Information regarding the cotYZ operon can be found on the following databases: SubtiWiki, DBTBS.
The encoded protein CotY is a spore coat protein of B. subtilis, which is able to form endospores. CotY is located in the crust, the outermost spore layer, and has been shown to be well suited for protein immobilization (McKenney et al. 2013, Bartels et al. 2018, Lin et al. 2020).

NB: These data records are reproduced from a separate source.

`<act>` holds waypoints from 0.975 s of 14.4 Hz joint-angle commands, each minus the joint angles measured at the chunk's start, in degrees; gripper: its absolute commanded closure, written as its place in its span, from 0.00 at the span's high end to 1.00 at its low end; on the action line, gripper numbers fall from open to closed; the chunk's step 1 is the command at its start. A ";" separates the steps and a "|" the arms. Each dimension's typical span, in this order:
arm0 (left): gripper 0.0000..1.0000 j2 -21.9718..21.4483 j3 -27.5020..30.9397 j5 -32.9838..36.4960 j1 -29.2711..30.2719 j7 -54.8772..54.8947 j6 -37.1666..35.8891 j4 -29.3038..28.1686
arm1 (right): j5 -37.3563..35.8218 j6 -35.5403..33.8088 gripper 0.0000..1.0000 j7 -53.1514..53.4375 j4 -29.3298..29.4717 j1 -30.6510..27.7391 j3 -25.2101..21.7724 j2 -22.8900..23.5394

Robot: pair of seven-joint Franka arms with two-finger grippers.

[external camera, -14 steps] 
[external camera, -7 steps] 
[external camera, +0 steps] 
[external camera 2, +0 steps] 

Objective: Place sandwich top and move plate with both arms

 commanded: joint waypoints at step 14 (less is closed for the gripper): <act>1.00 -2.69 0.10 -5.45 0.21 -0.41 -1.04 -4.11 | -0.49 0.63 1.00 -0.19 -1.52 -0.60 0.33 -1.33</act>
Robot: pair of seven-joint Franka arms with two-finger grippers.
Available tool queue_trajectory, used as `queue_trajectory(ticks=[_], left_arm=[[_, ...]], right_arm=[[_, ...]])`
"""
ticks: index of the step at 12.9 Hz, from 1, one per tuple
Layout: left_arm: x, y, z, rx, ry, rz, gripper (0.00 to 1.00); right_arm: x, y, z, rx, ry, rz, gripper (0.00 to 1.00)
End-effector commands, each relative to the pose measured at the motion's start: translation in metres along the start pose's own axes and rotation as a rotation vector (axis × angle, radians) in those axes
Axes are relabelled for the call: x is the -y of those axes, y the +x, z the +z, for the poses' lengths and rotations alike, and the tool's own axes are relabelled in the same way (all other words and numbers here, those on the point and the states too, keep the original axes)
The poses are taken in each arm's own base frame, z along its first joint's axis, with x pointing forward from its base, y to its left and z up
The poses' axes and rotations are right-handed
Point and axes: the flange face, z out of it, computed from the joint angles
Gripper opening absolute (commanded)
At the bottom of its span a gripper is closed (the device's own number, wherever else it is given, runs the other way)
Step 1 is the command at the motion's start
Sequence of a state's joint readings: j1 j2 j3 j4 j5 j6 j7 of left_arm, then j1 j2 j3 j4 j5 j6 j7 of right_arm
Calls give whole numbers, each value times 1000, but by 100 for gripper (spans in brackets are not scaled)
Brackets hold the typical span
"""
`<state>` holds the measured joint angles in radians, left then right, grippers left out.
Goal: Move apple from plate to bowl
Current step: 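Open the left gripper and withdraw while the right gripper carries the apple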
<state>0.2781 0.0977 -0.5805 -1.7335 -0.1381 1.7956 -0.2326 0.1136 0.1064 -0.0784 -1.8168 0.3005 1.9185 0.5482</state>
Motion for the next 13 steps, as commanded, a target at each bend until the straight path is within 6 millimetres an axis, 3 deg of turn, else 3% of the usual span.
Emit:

This part has been designed for the construction of fusion proteins, expecially for spore surface diplay. As this part contains a stop codon, it is only suited for N-terminal fusions. N-terminal fusions provided higher reporter signals than C-terminal fusions when working with sfGFP (Bartels et al. 2018).
CotY only served for design purposes of the TU Dresden iGEM 2024 Team and was required for the construction of composite parts (see Contribution page).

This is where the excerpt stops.